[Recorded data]
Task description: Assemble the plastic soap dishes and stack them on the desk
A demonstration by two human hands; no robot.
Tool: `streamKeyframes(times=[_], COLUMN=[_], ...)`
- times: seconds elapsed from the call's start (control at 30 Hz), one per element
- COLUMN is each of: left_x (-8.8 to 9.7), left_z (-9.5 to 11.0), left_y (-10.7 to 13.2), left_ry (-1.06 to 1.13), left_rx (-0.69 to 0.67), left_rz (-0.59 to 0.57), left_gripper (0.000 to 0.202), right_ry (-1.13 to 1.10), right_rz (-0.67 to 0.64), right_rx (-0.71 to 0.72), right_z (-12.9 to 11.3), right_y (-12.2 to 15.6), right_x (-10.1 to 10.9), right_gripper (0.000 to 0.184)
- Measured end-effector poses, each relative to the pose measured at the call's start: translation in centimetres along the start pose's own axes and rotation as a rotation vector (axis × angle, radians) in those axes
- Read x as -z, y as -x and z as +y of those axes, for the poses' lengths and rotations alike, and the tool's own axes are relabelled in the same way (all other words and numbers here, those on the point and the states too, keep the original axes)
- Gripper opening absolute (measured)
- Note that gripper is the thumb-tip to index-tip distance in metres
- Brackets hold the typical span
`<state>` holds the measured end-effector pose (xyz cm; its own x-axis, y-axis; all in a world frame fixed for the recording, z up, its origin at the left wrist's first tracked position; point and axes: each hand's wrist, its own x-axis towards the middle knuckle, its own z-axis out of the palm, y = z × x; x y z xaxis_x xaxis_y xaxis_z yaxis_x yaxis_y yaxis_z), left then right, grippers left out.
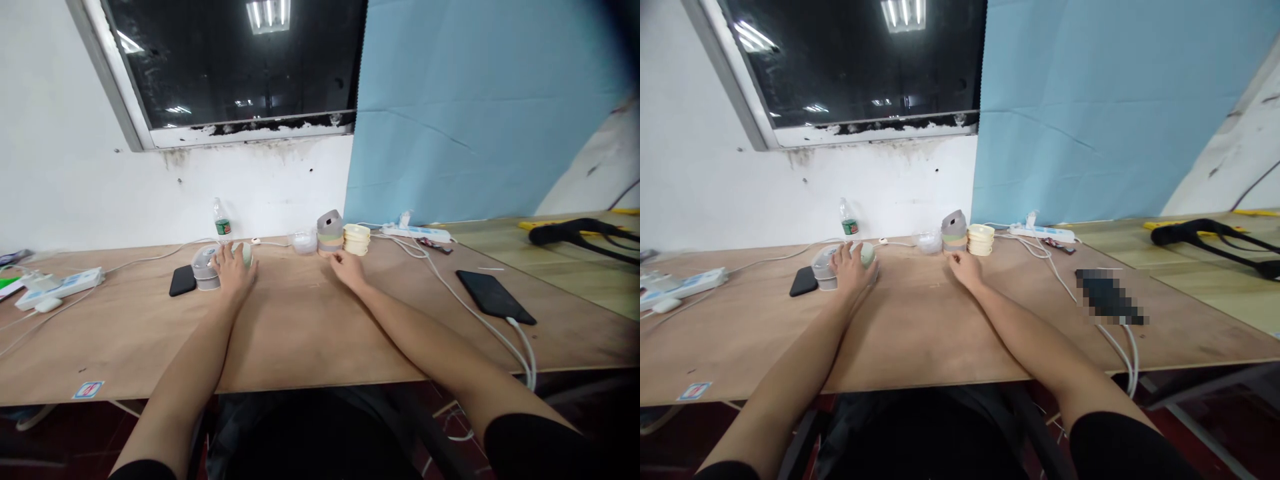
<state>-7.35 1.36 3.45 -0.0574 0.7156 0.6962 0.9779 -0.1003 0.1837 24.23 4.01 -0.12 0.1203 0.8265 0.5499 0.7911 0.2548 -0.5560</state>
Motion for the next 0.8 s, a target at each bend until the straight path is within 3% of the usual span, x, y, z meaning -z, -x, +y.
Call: streamKeyframes(times=[0.1,0.23,0.4,0.53,0.8], left_x=[-0.1,-1.6,-3.5,-3.5,-2.8], left_z=[1.1,3.3,4.5,4.0,4.0], left_y=[0.3,1.9,3.8,3.6,3.2], left_ry=[0.122,0.257,0.253,0.284,0.264], left_rx=[-0.18,-0.435,-0.506,-0.506,-0.525], left_rz=[-0.068,-0.366,-0.695,-0.738,-0.763], left_gripper=[0.047,0.047,0.062,0.067,0.067], right_ry=[-0.027,-0.006,0.077,0.081,0.026], right_rz=[0.153,0.267,0.304,0.278,0.244], right_rx=[-0.077,-0.158,-0.215,-0.217,-0.271], right_z=[1.9,4.3,6.7,8.1,8.7], right_y=[-1.1,-2.4,-4.0,-4.9,-4.9], right_x=[0.5,0.8,1.2,1.1,0.8], right_gripper=[0.028,0.035,0.051,0.053,0.031])
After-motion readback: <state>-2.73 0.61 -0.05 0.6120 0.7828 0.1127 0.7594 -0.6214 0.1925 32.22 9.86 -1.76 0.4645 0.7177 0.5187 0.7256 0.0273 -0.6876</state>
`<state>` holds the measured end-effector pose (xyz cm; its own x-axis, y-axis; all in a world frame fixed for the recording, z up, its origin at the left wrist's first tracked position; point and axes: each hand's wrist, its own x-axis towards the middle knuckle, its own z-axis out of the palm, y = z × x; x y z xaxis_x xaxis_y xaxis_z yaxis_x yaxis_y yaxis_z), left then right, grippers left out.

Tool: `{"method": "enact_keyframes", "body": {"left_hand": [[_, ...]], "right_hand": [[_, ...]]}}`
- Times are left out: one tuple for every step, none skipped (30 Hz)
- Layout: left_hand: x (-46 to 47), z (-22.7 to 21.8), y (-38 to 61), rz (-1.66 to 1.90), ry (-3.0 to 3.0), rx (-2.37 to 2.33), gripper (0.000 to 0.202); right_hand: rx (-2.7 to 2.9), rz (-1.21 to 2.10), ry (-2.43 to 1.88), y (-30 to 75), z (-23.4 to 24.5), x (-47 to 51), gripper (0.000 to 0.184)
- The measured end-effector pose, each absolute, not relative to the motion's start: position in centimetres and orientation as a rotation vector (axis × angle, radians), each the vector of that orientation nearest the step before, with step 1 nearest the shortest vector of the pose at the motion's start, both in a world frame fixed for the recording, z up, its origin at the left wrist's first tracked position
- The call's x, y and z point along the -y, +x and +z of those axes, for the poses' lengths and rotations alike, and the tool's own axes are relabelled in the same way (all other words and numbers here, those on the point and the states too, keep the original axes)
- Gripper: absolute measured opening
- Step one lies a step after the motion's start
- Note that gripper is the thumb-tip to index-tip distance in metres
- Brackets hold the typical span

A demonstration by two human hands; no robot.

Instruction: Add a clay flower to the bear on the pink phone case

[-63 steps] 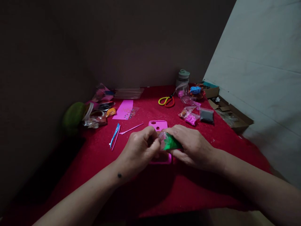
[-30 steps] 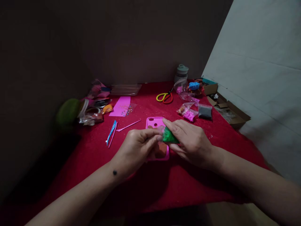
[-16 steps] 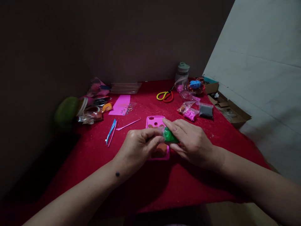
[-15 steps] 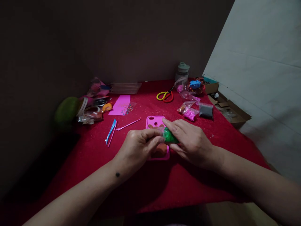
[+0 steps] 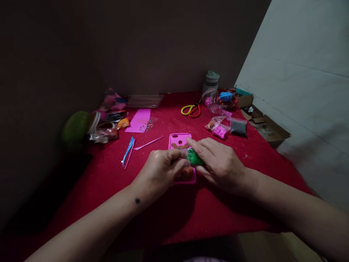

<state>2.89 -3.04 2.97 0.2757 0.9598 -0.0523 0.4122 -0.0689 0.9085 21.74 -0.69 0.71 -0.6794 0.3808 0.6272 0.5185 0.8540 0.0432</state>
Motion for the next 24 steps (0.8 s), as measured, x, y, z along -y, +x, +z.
{"method": "enact_keyframes", "body": {"left_hand": [[3.0, 3.0, 3.0, 0.753, 1.609, -1.274, 0.017], [3.1, 3.1, 3.1, 0.747, 1.576, -1.267, 0.018], [3.0, 3.2, 3.1, 0.748, 1.548, -1.262, 0.018], [3.0, 3.4, 3.1, 0.752, 1.525, -1.260, 0.018], [3.0, 3.6, 3.0, 0.774, 1.512, -1.267, 0.017], [3.0, 3.9, 2.9, 0.816, 1.508, -1.279, 0.017], [3.0, 4.3, 2.7, 0.875, 1.508, -1.294, 0.016], [3.0, 4.6, 2.5, 0.943, 1.508, -1.312, 0.016], [3.0, 5.0, 2.3, 1.006, 1.508, -1.330, 0.015], [3.0, 5.2, 2.1, 1.057, 1.506, -1.349, 0.014], [3.0, 5.5, 2.0, 1.088, 1.504, -1.365, 0.013], [3.0, 5.6, 1.9, 1.097, 1.502, -1.377, 0.012], [3.0, 5.6, 1.8, 1.100, 1.501, -1.389, 0.012], [3.0, 5.6, 1.8, 1.104, 1.502, -1.394, 0.012], [2.9, 5.5, 1.8, 1.109, 1.503, -1.393, 0.012], [2.8, 5.4, 1.8, 1.113, 1.507, -1.389, 0.012], [2.8, 5.3, 1.8, 1.113, 1.512, -1.380, 0.012], [2.7, 5.2, 1.7, 1.109, 1.519, -1.370, 0.012], [2.7, 5.1, 1.7, 1.101, 1.524, -1.361, 0.012], [2.6, 5.0, 1.7, 1.089, 1.528, -1.354, 0.012], [2.7, 4.9, 1.7, 1.084, 1.528, -1.346, 0.012], [2.7, 4.9, 1.8, 1.082, 1.524, -1.337, 0.012], [2.8, 4.8, 1.8, 1.081, 1.520, -1.327, 0.011], [2.8, 4.8, 1.8, 1.079, 1.518, -1.312, 0.011]], "right_hand": [[2.399, -0.292, -0.649, 21.7, 0.7, 0.7, 0.045], [2.401, -0.294, -0.646, 21.7, 0.7, 0.7, 0.045], [2.401, -0.297, -0.644, 21.8, 0.8, 0.7, 0.045], [2.401, -0.300, -0.647, 21.9, 0.9, 0.7, 0.045], [2.398, -0.308, -0.656, 22.0, 1.0, 0.6, 0.046], [2.388, -0.318, -0.669, 22.1, 1.1, 0.6, 0.047], [2.372, -0.330, -0.686, 22.3, 1.2, 0.5, 0.047], [2.349, -0.342, -0.707, 22.5, 1.3, 0.3, 0.048], [2.321, -0.355, -0.726, 22.7, 1.4, 0.1, 0.049], [2.293, -0.364, -0.743, 22.9, 1.4, -0.1, 0.050], [2.266, -0.371, -0.758, 23.1, 1.4, -0.3, 0.051], [2.249, -0.369, -0.771, 23.2, 1.3, -0.5, 0.052], [2.236, -0.361, -0.781, 23.3, 1.2, -0.7, 0.053], [2.230, -0.344, -0.790, 23.4, 1.0, -0.9, 0.055], [2.232, -0.319, -0.796, 23.4, 0.9, -1.0, 0.056], [2.236, -0.290, -0.802, 23.5, 0.8, -1.1, 0.057], [2.240, -0.261, -0.806, 23.5, 0.7, -1.1, 0.058], [2.244, -0.236, -0.811, 23.4, 0.6, -1.1, 0.058], [2.246, -0.216, -0.814, 23.4, 0.5, -1.1, 0.057], [2.248, -0.200, -0.815, 23.3, 0.4, -1.1, 0.056], [2.247, -0.186, -0.810, 23.3, 0.4, -1.0, 0.055], [2.249, -0.167, -0.801, 23.2, 0.4, -1.0, 0.055], [2.250, -0.144, -0.789, 23.1, 0.3, -0.9, 0.054], [2.248, -0.120, -0.779, 23.0, 0.3, -0.8, 0.053]]}}
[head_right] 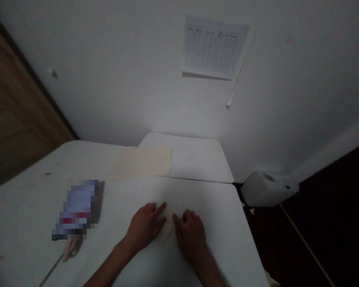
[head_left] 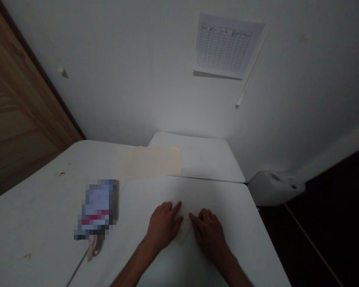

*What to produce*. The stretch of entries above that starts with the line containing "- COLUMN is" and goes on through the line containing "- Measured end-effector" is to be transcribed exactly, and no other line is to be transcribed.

*Your response*.
- COLUMN is each of: left_x (-8.8 to 9.7), left_z (-9.5 to 11.0), left_y (-10.7 to 13.2), left_ry (-1.06 to 1.13), left_rx (-0.69 to 0.67), left_rz (-0.59 to 0.57), left_gripper (0.000 to 0.202), right_ry (-1.13 to 1.10), right_rz (-0.67 to 0.64), right_rx (-0.71 to 0.72), right_z (-12.9 to 11.3), right_y (-12.2 to 15.6), right_x (-10.1 to 10.9), right_gripper (0.000 to 0.184)
- Measured end-effector poses, each relative to the pose measured at the call's start: translation in centimetres along the start pose's own axes and rotation as a rotation vector (axis × angle, radians) in those axes

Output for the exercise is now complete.